What the exercise asks:
For the records below, give the count of lines holding the word "shown" and nothing more.

Dataset entries:
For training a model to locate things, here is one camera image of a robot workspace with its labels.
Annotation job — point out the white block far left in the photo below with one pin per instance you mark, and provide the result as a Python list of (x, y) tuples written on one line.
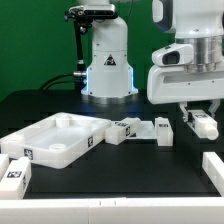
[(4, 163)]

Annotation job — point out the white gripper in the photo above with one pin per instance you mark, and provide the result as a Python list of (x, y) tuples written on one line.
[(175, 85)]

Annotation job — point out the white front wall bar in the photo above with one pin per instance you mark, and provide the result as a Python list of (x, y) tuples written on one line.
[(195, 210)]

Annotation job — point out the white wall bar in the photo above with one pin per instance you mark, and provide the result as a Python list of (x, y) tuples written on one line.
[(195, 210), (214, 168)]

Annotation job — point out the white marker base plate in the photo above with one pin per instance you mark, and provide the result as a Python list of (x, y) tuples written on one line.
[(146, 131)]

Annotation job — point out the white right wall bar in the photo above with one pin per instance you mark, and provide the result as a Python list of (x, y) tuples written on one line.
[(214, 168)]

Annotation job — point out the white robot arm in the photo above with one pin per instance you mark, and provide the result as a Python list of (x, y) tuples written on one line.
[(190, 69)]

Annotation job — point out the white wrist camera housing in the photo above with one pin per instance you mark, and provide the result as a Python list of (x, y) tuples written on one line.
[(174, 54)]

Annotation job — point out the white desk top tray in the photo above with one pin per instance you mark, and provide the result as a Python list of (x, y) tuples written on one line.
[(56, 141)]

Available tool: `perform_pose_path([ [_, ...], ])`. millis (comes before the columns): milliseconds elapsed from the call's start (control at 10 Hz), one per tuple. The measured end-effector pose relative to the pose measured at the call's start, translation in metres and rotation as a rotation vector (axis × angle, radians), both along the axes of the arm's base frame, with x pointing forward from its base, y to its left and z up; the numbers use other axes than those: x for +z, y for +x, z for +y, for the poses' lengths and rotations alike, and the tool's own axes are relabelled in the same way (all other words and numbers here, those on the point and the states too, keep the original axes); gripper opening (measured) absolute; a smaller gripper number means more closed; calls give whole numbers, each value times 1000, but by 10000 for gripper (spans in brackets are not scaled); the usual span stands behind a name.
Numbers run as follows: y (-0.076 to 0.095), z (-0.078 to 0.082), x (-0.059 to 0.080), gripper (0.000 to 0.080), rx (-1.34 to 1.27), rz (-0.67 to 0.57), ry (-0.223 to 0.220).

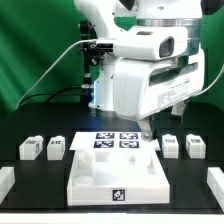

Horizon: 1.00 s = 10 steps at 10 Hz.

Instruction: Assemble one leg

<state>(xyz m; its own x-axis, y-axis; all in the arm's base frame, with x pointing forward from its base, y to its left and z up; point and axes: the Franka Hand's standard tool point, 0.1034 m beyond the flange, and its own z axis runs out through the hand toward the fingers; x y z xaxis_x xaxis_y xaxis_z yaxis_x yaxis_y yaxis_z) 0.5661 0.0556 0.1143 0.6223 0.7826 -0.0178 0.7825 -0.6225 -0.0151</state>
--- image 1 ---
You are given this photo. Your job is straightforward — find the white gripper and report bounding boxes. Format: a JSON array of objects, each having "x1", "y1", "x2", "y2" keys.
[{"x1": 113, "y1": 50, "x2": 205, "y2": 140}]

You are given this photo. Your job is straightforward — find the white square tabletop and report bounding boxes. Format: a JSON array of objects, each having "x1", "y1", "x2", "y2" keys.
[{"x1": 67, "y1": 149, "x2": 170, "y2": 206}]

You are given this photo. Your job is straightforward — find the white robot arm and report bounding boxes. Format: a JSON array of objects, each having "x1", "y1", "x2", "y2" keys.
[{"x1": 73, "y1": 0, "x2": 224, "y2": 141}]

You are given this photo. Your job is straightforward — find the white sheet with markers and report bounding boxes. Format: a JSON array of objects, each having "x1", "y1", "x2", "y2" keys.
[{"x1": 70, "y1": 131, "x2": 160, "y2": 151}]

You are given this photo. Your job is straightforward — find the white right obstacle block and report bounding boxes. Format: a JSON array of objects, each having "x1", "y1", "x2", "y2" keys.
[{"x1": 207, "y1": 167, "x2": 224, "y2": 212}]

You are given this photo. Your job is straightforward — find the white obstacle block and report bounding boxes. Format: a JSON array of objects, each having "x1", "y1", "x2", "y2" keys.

--

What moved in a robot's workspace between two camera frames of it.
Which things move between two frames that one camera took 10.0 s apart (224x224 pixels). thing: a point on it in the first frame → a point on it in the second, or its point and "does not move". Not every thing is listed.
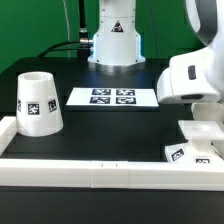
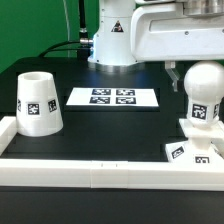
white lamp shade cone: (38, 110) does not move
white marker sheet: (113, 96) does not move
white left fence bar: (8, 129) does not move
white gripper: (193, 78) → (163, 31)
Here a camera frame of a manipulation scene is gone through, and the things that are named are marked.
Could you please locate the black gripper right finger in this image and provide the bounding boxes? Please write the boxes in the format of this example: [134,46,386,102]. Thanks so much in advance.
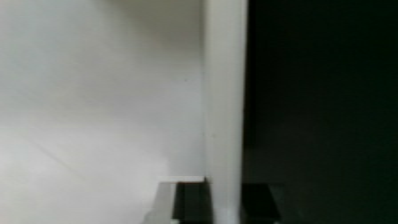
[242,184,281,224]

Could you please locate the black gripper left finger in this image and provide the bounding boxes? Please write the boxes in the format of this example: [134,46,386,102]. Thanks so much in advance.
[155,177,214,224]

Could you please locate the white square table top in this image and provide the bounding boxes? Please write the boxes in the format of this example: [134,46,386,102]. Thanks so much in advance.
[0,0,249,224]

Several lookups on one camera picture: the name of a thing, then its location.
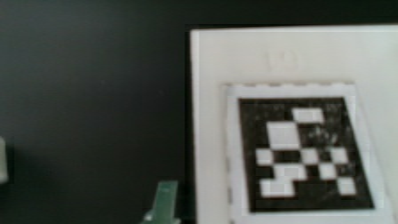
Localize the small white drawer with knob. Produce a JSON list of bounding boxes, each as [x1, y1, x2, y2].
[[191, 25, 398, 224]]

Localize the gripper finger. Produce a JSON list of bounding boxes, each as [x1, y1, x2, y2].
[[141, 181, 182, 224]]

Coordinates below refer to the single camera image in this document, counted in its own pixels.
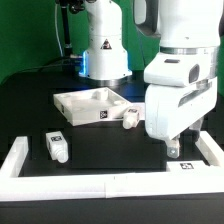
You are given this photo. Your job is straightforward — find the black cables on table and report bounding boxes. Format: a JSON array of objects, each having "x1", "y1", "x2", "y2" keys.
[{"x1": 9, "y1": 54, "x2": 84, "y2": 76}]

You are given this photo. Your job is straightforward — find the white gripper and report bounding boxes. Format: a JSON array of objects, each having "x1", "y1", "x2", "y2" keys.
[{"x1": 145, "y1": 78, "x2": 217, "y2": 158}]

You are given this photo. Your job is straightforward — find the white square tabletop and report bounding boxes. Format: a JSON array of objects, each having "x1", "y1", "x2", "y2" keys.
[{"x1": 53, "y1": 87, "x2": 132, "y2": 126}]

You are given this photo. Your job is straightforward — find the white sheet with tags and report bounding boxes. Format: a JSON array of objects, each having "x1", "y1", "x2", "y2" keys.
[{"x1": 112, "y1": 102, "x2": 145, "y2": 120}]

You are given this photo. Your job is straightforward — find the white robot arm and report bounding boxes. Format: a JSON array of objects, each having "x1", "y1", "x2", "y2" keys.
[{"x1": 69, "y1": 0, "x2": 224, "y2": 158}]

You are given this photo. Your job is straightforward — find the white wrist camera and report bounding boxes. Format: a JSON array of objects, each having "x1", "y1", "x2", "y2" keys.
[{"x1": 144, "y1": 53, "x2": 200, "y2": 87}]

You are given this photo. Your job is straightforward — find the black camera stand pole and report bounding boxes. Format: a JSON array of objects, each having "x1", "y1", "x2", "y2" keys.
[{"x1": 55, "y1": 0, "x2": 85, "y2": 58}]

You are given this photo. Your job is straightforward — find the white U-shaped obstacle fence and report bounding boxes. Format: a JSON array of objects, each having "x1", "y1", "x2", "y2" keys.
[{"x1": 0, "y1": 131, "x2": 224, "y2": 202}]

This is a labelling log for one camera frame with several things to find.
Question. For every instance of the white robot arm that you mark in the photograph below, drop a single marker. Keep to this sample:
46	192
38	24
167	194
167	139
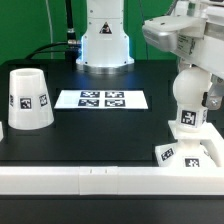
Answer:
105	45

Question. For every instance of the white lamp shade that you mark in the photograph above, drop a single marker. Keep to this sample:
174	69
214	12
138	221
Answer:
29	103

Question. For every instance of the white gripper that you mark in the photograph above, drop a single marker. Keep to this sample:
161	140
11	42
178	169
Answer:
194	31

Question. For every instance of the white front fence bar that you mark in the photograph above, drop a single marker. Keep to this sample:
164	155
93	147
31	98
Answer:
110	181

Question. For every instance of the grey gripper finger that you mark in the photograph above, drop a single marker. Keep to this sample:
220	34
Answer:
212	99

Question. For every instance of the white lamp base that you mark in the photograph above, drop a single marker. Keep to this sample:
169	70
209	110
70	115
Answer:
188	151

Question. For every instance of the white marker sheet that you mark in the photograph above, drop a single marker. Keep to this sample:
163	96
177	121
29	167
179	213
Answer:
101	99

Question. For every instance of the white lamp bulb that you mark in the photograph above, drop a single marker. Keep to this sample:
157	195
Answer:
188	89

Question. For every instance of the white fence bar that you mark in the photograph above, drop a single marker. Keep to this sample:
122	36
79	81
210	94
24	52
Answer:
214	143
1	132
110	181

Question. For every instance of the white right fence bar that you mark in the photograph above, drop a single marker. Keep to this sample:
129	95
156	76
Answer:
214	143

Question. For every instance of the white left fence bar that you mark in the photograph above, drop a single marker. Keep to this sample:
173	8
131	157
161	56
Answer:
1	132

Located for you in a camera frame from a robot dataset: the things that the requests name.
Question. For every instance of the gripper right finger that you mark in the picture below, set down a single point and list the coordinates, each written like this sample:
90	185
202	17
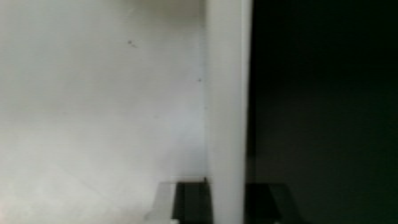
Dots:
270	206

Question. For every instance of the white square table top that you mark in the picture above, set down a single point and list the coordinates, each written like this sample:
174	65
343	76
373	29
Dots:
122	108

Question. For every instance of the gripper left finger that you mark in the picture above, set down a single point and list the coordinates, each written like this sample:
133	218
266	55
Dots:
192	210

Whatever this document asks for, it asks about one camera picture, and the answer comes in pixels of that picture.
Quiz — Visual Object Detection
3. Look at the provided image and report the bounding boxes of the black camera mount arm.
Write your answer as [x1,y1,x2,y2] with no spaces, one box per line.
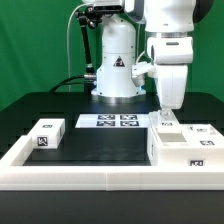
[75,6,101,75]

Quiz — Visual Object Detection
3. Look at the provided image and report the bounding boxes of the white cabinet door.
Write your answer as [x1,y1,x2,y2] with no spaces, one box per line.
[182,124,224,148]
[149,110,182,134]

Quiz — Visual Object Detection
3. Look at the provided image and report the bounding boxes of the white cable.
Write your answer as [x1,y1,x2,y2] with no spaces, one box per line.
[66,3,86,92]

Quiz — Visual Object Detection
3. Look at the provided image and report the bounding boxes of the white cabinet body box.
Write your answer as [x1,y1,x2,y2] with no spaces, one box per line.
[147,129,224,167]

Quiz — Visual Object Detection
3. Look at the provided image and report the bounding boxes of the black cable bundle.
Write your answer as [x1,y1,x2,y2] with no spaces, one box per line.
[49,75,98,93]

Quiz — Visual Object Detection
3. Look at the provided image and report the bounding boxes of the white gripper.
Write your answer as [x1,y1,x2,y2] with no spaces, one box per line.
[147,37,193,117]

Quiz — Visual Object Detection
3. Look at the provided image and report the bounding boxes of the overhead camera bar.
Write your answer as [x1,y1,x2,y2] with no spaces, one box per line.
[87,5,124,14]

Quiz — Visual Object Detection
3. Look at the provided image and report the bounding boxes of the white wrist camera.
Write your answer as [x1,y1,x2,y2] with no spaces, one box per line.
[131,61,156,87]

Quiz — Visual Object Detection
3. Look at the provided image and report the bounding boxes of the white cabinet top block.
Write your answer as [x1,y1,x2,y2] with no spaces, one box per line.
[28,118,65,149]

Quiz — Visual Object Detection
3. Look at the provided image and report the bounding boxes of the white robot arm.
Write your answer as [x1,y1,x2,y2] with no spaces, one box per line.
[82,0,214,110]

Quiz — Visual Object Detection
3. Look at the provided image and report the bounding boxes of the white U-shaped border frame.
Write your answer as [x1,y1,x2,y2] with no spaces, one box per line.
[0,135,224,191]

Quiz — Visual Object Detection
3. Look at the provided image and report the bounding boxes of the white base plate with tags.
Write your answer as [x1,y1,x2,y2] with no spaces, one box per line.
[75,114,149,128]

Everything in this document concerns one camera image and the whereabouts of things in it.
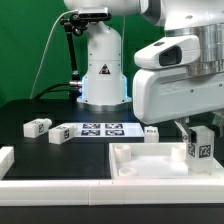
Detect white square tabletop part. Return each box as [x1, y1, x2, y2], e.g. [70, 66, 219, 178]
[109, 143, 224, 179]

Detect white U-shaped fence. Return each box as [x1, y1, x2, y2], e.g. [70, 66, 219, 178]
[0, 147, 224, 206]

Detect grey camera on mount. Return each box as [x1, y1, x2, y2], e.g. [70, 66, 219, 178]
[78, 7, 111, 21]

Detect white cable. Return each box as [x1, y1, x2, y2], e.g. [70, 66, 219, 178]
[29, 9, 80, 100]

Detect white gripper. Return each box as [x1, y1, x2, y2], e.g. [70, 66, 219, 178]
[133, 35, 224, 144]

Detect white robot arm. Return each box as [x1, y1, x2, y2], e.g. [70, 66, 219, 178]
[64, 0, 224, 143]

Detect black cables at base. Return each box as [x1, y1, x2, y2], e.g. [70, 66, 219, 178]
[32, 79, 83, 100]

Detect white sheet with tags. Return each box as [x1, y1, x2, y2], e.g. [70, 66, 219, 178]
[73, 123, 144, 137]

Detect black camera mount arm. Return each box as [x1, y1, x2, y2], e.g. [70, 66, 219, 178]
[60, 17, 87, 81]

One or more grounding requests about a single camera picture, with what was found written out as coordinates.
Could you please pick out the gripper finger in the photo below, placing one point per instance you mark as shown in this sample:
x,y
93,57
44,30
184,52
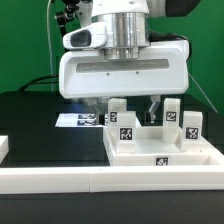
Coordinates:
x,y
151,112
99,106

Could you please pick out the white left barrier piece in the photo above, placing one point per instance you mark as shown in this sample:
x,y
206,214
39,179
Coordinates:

--

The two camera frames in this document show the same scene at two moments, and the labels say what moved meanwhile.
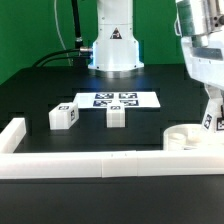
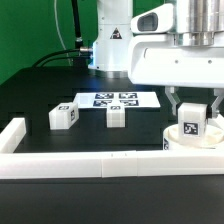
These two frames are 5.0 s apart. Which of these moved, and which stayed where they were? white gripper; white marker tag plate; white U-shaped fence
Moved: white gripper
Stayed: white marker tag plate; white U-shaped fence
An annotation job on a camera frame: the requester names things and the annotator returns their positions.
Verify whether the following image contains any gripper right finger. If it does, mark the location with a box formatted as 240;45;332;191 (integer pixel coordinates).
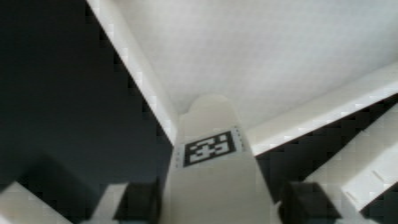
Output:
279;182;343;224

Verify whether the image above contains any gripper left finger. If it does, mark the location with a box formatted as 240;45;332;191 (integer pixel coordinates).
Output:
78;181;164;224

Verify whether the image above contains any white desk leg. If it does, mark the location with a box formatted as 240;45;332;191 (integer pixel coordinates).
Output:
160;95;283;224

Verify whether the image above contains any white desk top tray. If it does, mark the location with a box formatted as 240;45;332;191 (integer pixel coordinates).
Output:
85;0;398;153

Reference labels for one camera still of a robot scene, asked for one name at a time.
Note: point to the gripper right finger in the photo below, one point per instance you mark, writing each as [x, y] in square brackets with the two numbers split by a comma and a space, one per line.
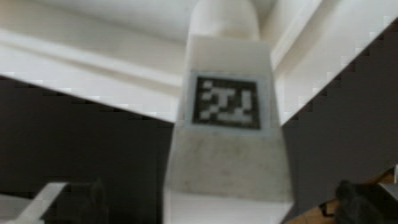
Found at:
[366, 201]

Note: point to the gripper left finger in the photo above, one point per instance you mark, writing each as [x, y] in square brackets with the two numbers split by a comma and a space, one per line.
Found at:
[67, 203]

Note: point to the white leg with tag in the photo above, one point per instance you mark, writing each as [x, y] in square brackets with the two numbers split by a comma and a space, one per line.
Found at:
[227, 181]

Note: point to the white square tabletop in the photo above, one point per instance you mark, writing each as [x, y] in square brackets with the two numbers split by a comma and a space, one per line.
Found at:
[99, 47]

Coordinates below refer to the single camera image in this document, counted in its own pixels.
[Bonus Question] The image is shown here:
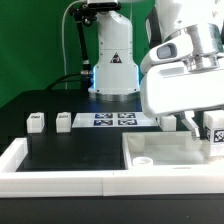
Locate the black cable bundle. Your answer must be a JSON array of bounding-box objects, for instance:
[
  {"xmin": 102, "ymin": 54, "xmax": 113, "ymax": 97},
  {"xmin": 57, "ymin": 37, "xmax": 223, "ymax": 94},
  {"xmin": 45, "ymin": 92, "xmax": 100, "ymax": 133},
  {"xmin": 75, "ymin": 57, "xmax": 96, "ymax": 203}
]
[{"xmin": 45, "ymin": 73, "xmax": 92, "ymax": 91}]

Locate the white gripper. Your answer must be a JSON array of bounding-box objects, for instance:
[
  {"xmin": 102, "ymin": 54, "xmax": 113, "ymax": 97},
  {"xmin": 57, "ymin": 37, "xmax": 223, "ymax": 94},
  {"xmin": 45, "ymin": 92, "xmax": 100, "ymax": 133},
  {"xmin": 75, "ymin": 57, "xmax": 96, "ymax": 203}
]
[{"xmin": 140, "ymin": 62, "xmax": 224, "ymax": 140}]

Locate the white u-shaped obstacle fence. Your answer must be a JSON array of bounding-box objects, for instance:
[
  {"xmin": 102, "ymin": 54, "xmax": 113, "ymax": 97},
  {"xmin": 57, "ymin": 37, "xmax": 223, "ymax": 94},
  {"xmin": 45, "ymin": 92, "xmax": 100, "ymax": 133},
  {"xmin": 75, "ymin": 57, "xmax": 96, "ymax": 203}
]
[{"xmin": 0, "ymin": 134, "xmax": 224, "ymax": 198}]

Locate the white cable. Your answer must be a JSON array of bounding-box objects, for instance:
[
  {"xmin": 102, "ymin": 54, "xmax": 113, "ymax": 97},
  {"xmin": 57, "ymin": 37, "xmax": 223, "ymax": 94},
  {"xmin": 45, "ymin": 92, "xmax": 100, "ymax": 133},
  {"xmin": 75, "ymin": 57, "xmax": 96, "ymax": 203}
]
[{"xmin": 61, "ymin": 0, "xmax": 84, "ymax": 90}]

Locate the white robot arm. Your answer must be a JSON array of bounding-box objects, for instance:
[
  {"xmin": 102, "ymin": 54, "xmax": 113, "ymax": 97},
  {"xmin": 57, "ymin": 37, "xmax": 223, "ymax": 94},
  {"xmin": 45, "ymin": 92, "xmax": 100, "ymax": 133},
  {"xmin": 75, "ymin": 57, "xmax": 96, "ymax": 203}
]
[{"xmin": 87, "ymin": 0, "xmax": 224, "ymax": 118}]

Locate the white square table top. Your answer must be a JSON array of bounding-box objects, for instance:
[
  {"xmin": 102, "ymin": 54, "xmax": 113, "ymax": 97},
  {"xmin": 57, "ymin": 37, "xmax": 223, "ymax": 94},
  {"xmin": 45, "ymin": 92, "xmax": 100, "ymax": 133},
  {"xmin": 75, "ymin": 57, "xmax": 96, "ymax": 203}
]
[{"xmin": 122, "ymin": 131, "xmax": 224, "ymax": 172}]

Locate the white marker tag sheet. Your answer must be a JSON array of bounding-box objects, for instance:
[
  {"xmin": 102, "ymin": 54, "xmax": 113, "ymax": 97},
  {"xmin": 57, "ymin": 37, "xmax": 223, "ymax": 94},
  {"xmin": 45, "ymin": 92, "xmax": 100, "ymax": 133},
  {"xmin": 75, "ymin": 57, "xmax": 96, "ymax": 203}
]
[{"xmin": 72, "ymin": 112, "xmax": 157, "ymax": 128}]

Solution below:
3